Up for chastisement this time, it’s the Bedford County School Board.

In Bedford, as in much of Virginia, the School Board is elected by the public. District 3 representative David S. Black, who had served on the board since 2002, stepped down recently, creating the vacancy the remaining six members tapped Forest resident Cheryl Toler to fill.

County residents could apply to fill the vacancy, and the board decided to interview five applicants: Toler, of Forest; Thomas Keene, of Bedford; Robert Whorley, of Goode; Robert Ashwell, of Huddleston; and Walter Nichols, of Bedford.

The interviews were held in executive session Thursday during the board’s regular meeting. Away from the public, behind closed doors, out of the public’s eyes.

Here’s how board Chairwoman Debbie Hoback described the process to The News & Advance on Thursday night: “It was a very difficult decision. We had excellent applicants who all interviewed well.”

Except the public would never know that for sure.

The board’s reason for holding the entire process behind closed doors? Well, they said, it’s how we’ve always done things, plus state law says we can.

Come again?

“Standard procedure.” “State law.” What are they talking about?

This is an elected body of public officials chosen by the voters of Bedford County. And it’s standard procedure to fill vacancies with the public shut out of the process?

Last year, Lynchburg City Council had a vacancy to fill when Councilman Scott Garrett was elected to the House of Delegates and resigned his council seat.

Initially, the remaining six members of council were going to fill the vacancy in exactly the same way as the Bedford School Board did: private applications, closed-door interviews and closed-door deliberations.

But an outpouring of opposition convinced the majority on council to stop and reverse course.
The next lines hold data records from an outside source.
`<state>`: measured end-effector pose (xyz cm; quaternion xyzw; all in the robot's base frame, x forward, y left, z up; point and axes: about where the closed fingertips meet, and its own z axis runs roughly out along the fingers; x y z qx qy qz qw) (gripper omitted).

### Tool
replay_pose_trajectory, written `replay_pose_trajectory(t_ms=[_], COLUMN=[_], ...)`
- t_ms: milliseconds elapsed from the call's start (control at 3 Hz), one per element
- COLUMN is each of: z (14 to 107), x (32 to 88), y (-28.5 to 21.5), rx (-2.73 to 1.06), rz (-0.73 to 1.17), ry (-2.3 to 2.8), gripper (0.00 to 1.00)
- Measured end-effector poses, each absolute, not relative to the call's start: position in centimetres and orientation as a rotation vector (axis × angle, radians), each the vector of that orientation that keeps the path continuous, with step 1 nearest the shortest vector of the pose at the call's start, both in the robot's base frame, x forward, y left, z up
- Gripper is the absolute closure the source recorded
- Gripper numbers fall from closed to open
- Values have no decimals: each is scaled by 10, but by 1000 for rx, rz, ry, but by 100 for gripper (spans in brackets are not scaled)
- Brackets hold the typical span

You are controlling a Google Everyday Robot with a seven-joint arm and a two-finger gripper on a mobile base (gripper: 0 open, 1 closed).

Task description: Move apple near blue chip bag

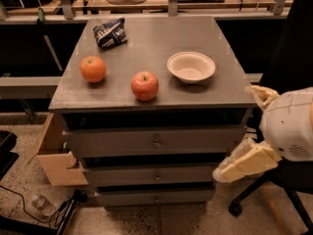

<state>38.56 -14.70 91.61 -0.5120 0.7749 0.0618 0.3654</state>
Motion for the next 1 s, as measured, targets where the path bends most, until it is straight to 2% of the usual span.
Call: replay_pose_trajectory(t_ms=[333,667,1000], z=[877,890,890], x=[409,428,428], y=[-122,-100,-100], rx=[-1236,-1186,-1186], rz=[248,237,237], ry=[1879,1775,1775], gripper=[0,0,0])
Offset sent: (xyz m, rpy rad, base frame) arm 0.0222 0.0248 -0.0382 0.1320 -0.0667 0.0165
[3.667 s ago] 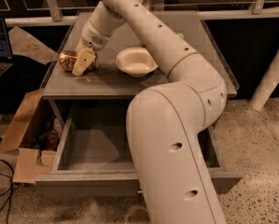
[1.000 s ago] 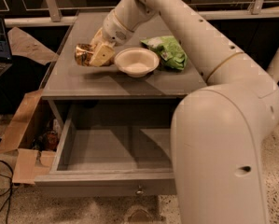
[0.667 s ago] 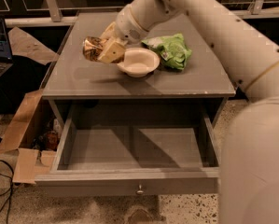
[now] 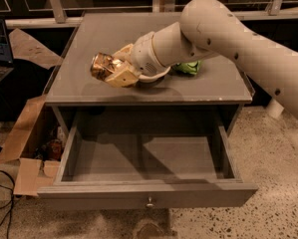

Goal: Place orange can into top drawer

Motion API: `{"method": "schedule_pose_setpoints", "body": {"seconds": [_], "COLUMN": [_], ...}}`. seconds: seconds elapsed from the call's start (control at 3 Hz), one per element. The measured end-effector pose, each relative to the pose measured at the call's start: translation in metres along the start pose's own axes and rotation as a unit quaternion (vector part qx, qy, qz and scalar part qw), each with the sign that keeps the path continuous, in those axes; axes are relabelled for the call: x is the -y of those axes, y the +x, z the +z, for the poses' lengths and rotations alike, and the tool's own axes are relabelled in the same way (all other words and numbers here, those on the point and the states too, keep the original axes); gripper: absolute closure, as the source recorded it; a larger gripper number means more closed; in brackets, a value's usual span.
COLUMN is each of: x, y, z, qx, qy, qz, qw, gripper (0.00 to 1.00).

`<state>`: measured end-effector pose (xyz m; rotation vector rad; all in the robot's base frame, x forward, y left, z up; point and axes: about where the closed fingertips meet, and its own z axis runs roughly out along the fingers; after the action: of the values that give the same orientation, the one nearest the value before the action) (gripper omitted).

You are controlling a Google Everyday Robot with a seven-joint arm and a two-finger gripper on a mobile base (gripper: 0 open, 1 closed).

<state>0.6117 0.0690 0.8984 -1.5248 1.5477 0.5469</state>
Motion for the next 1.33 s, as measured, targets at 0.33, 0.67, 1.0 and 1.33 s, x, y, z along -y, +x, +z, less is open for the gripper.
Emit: {"method": "schedule_pose_setpoints", "body": {"seconds": [0.33, 0.67, 1.0, 1.33], "x": [-0.004, -0.014, -0.030, -0.048], "y": [-0.002, -0.004, -0.002, 0.008], "z": [0.004, 0.013, 0.003, -0.013], "qx": [-0.002, -0.006, -0.008, -0.012], "qy": [-0.007, -0.025, -0.016, 0.003], "qz": [-0.003, -0.008, 0.002, 0.018], "qw": [1.0000, 0.9996, 0.9998, 0.9998], "gripper": [1.00, 1.00, 1.00, 1.00]}}
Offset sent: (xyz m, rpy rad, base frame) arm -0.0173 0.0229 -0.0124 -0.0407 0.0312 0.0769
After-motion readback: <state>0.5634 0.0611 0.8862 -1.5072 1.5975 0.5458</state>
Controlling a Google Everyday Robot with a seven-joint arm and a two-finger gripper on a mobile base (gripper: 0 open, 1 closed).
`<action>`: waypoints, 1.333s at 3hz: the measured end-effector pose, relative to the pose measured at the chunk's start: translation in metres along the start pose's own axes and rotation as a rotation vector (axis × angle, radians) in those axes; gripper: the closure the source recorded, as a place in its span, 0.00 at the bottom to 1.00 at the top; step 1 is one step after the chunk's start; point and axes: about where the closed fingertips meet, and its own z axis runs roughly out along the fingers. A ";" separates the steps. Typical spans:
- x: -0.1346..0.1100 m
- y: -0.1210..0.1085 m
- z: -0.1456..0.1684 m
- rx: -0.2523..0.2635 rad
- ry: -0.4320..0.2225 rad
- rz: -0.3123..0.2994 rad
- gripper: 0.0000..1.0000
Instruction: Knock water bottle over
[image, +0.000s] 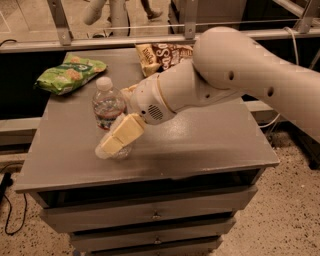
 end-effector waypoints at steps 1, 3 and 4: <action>-0.009 -0.008 0.008 -0.007 -0.062 0.025 0.00; -0.026 -0.058 0.020 0.033 -0.115 0.016 0.00; -0.036 -0.087 0.021 0.067 -0.115 -0.010 0.00</action>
Offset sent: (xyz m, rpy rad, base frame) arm 0.0625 0.0214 0.0055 0.1507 0.0023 -0.0509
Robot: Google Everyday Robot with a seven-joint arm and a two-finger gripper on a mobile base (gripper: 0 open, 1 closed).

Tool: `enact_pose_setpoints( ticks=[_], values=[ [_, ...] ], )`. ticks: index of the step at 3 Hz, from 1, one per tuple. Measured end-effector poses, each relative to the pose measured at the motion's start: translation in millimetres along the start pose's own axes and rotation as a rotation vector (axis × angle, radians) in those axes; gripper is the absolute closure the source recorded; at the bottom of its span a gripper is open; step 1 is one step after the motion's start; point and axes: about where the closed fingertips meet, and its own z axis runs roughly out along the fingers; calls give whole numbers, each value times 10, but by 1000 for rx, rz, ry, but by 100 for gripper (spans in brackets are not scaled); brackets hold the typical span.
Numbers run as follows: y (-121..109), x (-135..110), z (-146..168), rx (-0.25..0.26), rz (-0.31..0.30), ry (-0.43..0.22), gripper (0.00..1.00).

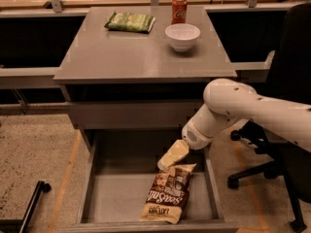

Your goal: Pick brown chip bag from middle drawer and place on counter

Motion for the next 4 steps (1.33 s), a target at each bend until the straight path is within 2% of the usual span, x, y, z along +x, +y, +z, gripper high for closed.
enact_pose_setpoints(
  ticks=[1, 2, 3, 4],
  values=[
    [-27, 42, 130, -21, 14, 12, 0],
    [51, 39, 161, -53, 17, 15, 0],
    [79, -54, 404, -102, 66, -5, 0],
    [-70, -79, 789, -109, 155, 19, 0]
  ],
)
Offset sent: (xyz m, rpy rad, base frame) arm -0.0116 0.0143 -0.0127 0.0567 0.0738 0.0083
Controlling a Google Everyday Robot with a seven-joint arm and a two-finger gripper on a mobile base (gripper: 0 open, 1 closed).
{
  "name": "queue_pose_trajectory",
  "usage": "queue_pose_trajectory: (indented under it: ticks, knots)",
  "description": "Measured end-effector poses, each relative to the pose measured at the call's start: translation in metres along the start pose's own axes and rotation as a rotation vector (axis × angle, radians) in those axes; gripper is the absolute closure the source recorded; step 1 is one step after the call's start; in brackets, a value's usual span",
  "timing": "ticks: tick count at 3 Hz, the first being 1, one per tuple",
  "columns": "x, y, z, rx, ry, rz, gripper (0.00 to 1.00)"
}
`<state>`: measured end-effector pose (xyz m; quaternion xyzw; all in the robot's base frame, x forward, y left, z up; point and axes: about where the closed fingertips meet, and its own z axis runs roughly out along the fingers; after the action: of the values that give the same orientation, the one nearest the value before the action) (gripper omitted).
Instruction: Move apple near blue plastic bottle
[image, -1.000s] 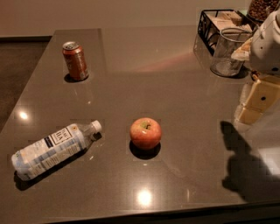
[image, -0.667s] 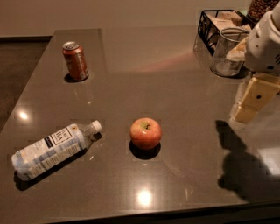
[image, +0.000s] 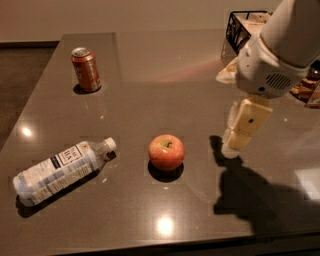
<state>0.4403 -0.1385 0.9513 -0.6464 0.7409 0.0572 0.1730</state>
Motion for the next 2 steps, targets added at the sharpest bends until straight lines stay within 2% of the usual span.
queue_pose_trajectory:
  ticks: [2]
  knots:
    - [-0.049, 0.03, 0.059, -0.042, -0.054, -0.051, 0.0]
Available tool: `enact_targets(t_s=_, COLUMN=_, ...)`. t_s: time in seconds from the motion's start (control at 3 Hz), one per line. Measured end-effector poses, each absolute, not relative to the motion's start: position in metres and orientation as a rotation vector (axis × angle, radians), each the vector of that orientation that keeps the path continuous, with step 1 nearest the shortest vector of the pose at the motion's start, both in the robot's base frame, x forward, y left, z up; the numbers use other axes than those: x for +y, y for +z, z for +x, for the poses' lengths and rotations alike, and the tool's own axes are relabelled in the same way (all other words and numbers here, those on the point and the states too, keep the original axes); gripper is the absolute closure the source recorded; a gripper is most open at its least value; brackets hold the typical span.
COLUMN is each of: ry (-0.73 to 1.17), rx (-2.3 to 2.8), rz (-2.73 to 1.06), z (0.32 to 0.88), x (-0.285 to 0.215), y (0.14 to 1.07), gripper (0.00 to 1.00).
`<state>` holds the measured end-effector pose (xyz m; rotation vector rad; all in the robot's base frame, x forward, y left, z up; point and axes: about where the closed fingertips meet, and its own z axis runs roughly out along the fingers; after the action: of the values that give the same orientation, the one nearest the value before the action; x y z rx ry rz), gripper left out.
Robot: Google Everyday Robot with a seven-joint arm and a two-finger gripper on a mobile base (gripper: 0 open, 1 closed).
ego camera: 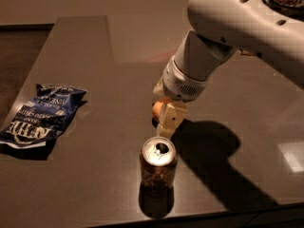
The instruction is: Pick orange
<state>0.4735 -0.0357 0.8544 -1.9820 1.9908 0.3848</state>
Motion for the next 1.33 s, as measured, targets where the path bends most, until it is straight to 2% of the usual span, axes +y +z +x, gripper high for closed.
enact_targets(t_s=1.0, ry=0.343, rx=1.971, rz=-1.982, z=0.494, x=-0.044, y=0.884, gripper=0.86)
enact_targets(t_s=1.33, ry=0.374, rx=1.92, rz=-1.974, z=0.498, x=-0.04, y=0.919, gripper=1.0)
To their credit, the six council members conducted a majority of the appointment process right out in the open, where it belonged.

Would that the Bedford School Board were so concerned about the public and openness.

The Bedford school trustees used the same, tired argument elected officials have used for years in cases such as this: that it’s the same as hiring someone, that it’s a personnel matter that state law requires be held behind closed doors.

If they were hiring an assistant superintendent or a principal, they would be absolutely correct, and we would not be excoriating them.

But they’re not; they’re replacing a fellow elected official, a person placed in office by the county’s voters. That they would conduct the public’s business, out of public view and behind closed doors, and say they’re just following standard procedure and the state law is just wrong.